Managed Care's July cover story, "Employers Push Plans in Direction of Wellness," should fall under the "duh" principle. Since prior to my first day in medical school in 1982, I have been certain that preventing disease is cheaper than trying to repair poor health. Proactive is cheaper than reactive, regardless of the area of life in which we would use that as a measuring device.
For instance, it's cheaper to provide maintenance for our car than to repair it after it has broken down on the road. Simple mathematical business point. So why has medicine, or more importantly or correctly, the insurance companies, taken so long to come around to this fact? Quite possibly because they live by the motto "One in the hand is worth two in the bush." If the insurance company can save a buck by not providing service now, then it saves on the other end by knowing that most patients switch insurances with jobs or by company change, and therefore the patient becomes another insurance company's problem.
For years, a patient couldn't go to the doctor and have a general physical exam covered, but he could get coverage if he was ill or injured. I myself have gone to doctors years ago for a "full physical" and gotten a confused look from the physician.

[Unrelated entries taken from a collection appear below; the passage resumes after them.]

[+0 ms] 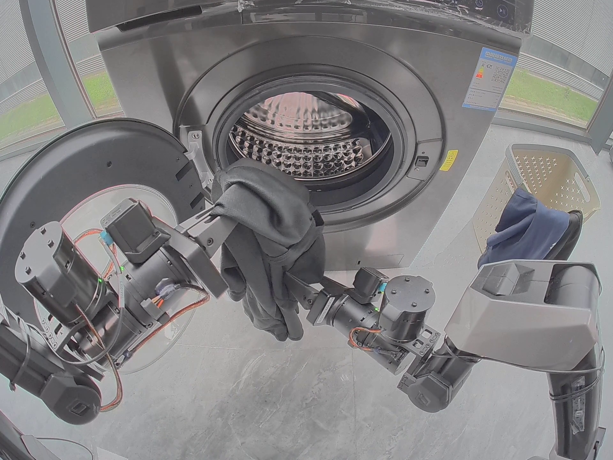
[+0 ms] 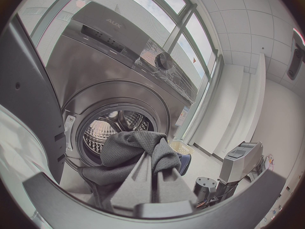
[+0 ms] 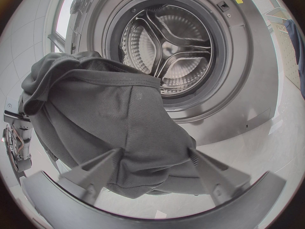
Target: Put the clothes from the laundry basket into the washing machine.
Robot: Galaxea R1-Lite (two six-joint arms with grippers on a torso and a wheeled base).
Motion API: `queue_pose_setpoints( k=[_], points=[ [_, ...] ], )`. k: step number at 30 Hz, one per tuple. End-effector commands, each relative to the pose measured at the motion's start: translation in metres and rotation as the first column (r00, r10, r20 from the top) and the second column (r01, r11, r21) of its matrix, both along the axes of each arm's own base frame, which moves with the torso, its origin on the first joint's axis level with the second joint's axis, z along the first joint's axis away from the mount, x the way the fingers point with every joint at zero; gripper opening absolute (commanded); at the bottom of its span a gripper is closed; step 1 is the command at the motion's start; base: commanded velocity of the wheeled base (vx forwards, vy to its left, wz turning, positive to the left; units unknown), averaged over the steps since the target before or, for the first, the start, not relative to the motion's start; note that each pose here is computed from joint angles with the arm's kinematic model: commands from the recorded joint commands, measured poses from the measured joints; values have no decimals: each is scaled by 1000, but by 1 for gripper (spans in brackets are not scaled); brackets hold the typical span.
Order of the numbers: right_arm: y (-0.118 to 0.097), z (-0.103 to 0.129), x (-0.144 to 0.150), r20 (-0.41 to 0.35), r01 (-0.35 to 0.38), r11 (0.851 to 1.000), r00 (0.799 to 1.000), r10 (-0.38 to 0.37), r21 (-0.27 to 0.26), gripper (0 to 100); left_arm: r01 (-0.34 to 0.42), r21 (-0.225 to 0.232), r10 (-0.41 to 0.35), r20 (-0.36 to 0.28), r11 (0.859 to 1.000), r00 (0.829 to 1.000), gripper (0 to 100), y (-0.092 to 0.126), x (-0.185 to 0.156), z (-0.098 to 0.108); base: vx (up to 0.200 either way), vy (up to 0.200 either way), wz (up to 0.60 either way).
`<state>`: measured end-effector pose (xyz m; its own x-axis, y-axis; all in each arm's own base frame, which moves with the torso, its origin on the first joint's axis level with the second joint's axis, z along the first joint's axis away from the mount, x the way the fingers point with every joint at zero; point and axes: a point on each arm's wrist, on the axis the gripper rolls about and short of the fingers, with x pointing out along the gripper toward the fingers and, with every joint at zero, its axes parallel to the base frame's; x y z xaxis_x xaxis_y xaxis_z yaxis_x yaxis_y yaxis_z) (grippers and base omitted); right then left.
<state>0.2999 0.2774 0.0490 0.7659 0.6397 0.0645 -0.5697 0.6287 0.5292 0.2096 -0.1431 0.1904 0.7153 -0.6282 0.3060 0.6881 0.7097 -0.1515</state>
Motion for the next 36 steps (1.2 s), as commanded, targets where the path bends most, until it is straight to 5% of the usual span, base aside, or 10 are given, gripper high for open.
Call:
queue_pose_setpoints(
  k=[1, 14, 23, 24, 29, 36],
  points=[
    [1, -5, 2, -7, 3, 1000, 1000, -3, -4, 0, 1, -1, -1, 0, 1000, 1000, 0, 0, 0, 0, 0, 0, 0],
    [-26, 28, -3, 27, 49, 999, 998, -49, 13, 0, -5, -1, 5, 0, 1000, 1000, 0, 1, 1, 0, 0, 0, 0],
    [-49, 6, -19, -72, 64, 995, 995, -70, -76, 0, -6, -12, 6, 11, 1000, 1000, 0, 1, 2, 4, 0, 0, 0],
    [-49, 5, -19, -78, 64, 995, 995, -70, -77, 100, -7, -12, 8, 11, 1000, 1000, 0, 1, 2, 4, 0, 0, 0],
    [-45, 2, -22, -97, 47, 997, 994, -53, -66, 100, -5, -14, 6, 13, 1000, 1000, 0, 1, 2, 4, 0, 0, 0],
    [-34, 2, -26, -177, 14, 999, 984, -6, 48, 100, -8, -19, 9, 19, 1000, 1000, 0, 1, 3, 6, 0, 0, 0]
  ],
)
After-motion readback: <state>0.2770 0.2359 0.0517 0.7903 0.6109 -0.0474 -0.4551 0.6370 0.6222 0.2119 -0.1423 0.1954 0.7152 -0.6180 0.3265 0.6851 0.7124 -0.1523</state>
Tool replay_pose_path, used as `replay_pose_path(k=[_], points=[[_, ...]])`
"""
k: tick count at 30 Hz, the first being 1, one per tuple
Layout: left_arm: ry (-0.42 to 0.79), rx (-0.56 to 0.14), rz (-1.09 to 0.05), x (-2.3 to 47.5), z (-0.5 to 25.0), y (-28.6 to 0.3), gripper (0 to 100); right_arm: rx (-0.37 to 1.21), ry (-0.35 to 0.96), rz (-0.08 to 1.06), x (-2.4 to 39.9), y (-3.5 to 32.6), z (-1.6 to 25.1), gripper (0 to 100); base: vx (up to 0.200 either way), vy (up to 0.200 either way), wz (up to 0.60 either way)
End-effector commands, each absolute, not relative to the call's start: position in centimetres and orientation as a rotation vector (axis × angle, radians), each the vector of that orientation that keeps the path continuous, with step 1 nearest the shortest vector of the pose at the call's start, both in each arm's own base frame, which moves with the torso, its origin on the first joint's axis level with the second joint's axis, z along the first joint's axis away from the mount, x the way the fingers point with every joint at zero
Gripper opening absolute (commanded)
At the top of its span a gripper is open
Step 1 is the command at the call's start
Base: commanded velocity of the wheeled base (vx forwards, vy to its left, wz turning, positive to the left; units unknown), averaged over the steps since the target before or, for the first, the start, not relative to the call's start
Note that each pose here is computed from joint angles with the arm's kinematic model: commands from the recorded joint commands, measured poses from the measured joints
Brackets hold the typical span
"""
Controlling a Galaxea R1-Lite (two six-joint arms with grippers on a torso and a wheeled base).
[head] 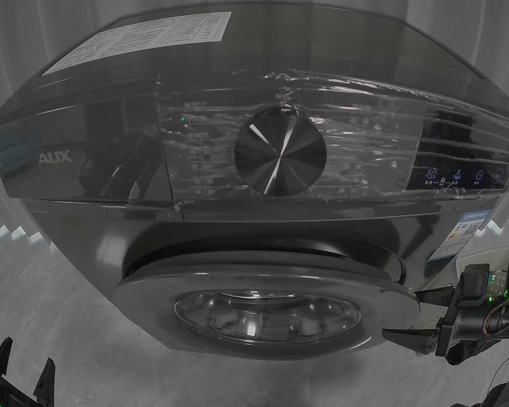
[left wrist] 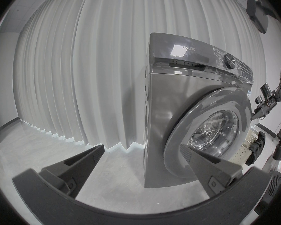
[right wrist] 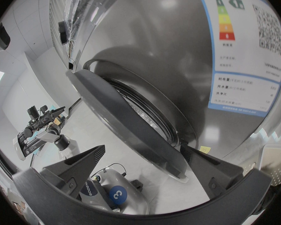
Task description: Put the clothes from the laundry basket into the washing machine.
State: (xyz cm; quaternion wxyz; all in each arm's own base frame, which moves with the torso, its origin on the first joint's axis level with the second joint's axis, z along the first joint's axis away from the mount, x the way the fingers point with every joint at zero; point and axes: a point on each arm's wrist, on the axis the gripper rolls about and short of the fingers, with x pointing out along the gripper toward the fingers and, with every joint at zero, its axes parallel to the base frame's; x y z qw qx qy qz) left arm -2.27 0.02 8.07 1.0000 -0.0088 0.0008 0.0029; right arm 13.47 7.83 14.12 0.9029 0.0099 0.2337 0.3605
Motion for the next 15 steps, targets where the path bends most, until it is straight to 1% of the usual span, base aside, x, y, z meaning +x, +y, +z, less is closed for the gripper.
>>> replay_pose_path(k=[1, 5, 11, 15], points=[[0.000, -0.017, 0.006, -2.3, 7.6, 0.0, 100, 0.018, 0.490, 0.714, 15.2, 8.5, 14.4, 100, -0.200, 0.000, 0.00], [0.000, -0.015, 0.006, -2.3, 7.6, 0.0, 100, 0.013, 0.516, 0.720, 16.1, 9.2, 14.2, 100, -0.200, 0.000, 0.00], [0.000, -0.017, 0.006, -2.3, 7.6, 0.0, 100, 0.007, 0.543, 0.734, 15.9, 9.4, 13.6, 100, 0.000, 0.000, 0.00], [0.000, -0.015, 0.006, -2.3, 7.6, 0.0, 100, 0.006, 0.493, 0.745, 13.9, 8.3, 14.1, 100, 0.000, 0.000, 0.00]])
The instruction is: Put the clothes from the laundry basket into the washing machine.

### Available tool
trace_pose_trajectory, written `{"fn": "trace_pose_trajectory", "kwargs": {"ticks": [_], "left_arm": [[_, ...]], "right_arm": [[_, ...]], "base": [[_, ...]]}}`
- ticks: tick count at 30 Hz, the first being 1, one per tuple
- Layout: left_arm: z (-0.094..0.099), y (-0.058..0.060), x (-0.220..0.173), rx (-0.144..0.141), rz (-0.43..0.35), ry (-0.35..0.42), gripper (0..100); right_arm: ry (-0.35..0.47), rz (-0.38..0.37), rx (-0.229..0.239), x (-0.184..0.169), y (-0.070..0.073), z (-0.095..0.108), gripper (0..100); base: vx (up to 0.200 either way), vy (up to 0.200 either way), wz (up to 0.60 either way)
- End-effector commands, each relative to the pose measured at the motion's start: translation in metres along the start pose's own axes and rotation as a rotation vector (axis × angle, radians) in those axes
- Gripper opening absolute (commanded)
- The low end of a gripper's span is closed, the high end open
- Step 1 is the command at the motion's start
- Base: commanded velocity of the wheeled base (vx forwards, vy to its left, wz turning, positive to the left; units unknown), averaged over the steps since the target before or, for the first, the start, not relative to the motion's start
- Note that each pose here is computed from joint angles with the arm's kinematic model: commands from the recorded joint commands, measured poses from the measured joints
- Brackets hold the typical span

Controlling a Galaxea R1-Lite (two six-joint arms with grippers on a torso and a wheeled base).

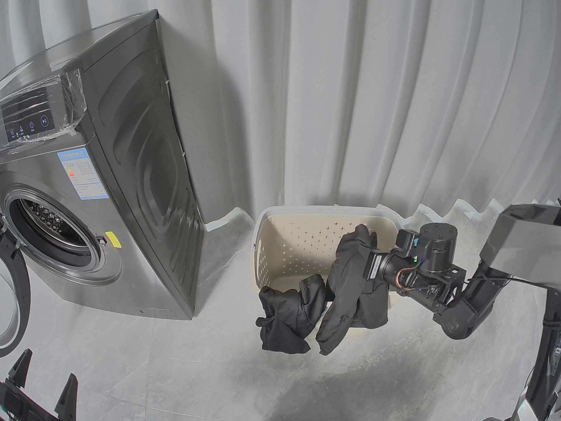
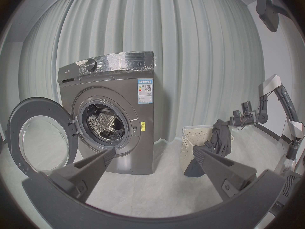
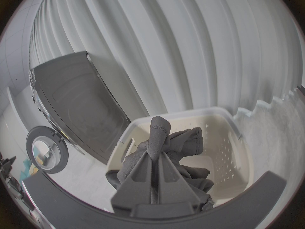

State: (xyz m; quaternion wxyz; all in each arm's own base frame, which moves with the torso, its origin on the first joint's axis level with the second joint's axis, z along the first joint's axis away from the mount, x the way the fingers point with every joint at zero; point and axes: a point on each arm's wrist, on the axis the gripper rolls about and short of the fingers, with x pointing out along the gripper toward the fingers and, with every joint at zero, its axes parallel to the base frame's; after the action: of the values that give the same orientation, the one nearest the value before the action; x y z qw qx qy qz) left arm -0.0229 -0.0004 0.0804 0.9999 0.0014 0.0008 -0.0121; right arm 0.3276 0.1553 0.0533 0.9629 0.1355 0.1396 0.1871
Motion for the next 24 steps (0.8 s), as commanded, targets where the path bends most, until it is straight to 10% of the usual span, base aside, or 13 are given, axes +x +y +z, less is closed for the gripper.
{"fn": "trace_pose_trajectory", "kwargs": {"ticks": [1,12,24], "left_arm": [[-0.005,0.0,0.0,0.0,0.0,0.0,100],[-0.005,0.0,0.0,-0.001,0.001,-0.002,100],[-0.005,0.0,0.0,0.0,0.0,0.0,100]], "right_arm": [[-0.185,0.077,-0.005,-0.056,0.027,0.062,0],[-0.398,0.215,-0.064,-0.149,0.062,0.119,0],[-0.444,0.265,-0.109,-0.185,0.069,0.129,0]], "base": [[0.0,0.0,0.0],[0.0,0.0,0.0],[-0.1,0.0,0.0]]}}
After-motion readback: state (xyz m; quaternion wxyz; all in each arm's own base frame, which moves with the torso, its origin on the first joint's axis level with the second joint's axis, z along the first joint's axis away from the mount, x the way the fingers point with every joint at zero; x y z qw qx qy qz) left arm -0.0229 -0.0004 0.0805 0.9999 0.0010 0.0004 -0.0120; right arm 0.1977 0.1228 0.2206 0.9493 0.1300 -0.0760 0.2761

It's been my opinion for years that two things must be done to improve our medical fitness. We must find ways to impress upon our citizens the importance of good health and a healthy lifestyle, and insurers must back that up. It's un-American and un-democratic to force our employees and patients to adopt a healthy lifestyle. It smacks of Big Brother behavior. And patients have a cavalier attitude. How many times have we all heard (as doctors) a patient say, "My insurance will cover this so why shouldn't I have it" (or the reverse).
Ditto the comment, "Why can't you just give me a pill for this instead of asking me to watch what I eat?" Of course, years of the medical profession pushing a prescription into their hands and showing them the door have created a patient population with that mentality! The bottom line is that if they don't have to pay for it, they don't take personal responsibility.
I would love to participate — on either side — in a debate about providing medical care for a smoker or an obese, noncompliant diabetic patient. Of course, this would be held before or after the debate on whether health care is a right or a privilege. Again, I could argue either side.
Many employers try to encourage health the long way around. They provide insurance but discouraged patients from taking time off to go to doctors. From a business standpoint, this is understandable, and it is further encouraged by our habits of working long hours. Also, employers discourage sick employees from staying home, thereby spreading disease to other employees.
Again, from a business standpoint, a sick employee at home is not helping the bottom line, or is he? If you have one sick employee and now because he is at work you have five sick employees — think that one through. And when an employee has an entangled illness or injury, instead of the employer having resources to help that patient improve and create better health, there are roadblocks. I know, patient confidentiality and all that.
Businesses and insurers must find a way to provide for health (not just illness) as well as find a way to change the public's view of responsible behavior. It really does come down to the patient's participation.
More companies need to be like the ones mentioned in the article. My daughter works for Rodale Press. Rodale has a gym on site and a trained person to help utilize resources. It encourages exercise. My daughter is currently training for her second marathon sponsored by Prevention Magazine (the part of Rodale she works for). Rodale's cafeteria serves really good, nutritious food, too.
Of course this is America, and we can't force people to do anything. However, if we don't find a way to get our citizens to buy into the idea of wellness, it won't matter what employers and insurers do. I, for one, am tired of being held responsible for the results of an event that I tried to prevent.
We all know the drill too well. We tell patients what they need to do and why. They, in turn, ignore us, suffer the consequences, and then want to blame anybody but themselves.
Patients call 1-800-LAWYER and say we never told them what would happen or why they needed to get tested. It's not their fault. It's the doctor's fault.
It is a good thing that I learned how to nag my kids and husband because it's a skill I use frequently in trying to ensure that patients follow through with recommendations, and understand advice regarding whatever it is they're seeing me for. I can't tell you how many times I've had patients sign progress notes outlining informed consent and informed refusal.
These are not stupid people, but they are behaving stupidly (for whatever reason). A previous partner had a favorite saying: "People have a right to make stupid decisions." Yes, they do, but I'm very tired of having to pick up the tab for it, whether it is social, financial, legal, or what-have-you.
I spend a lot of time providing patient education. Some patients are receptive and some are not. The receptive ones will benefit from the incentives discussed in Martin Sipkoff's article. It's the other group of patients that must be reached for any of this to make a difference.
What about small business employers who can't afford wellness plans or even offer insurance? Or what about the 42-plus million people who are uninsured and underinsured? That is a large sector of our society unreachable by the health plans . These are our citizens that fall through all the cracks and end up costing us the most in health care dollars.
Our current system is being "penny wise and pound foolish."